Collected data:
※

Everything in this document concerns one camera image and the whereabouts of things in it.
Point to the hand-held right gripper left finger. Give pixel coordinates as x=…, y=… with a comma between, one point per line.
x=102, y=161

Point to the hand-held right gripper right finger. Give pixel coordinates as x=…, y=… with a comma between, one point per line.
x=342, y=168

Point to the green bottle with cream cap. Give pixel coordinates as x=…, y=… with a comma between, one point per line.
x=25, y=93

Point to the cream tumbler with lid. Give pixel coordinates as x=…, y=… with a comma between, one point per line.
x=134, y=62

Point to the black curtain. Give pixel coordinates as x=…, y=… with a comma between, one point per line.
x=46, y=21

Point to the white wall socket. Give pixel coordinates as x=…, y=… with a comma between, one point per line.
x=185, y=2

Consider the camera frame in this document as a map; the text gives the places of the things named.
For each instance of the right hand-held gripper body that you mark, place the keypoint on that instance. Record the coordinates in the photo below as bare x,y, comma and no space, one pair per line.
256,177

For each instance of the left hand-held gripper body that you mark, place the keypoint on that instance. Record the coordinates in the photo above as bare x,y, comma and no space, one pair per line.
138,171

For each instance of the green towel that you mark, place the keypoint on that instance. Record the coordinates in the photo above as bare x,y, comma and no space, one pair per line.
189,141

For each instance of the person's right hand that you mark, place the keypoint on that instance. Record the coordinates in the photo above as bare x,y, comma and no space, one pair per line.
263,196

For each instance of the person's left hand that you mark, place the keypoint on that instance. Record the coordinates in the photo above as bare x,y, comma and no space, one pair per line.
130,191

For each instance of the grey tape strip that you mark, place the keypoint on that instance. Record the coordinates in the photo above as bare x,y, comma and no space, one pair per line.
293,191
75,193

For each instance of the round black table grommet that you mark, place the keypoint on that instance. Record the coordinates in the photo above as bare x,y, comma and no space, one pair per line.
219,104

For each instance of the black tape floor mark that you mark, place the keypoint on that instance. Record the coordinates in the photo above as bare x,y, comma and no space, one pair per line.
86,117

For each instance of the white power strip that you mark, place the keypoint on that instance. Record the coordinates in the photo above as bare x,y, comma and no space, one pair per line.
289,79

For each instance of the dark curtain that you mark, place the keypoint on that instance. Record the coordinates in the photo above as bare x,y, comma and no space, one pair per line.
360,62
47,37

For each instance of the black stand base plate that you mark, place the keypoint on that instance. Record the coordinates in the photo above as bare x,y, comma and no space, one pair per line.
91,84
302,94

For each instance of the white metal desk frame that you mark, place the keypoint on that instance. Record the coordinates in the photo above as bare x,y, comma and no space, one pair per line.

※

Your task is to collect every line above that contains the word "this".

Everything in this document concerns one camera image and the whereabouts of things in it.
Consider the camera frame in this document as a map; the text gives the places of the things named.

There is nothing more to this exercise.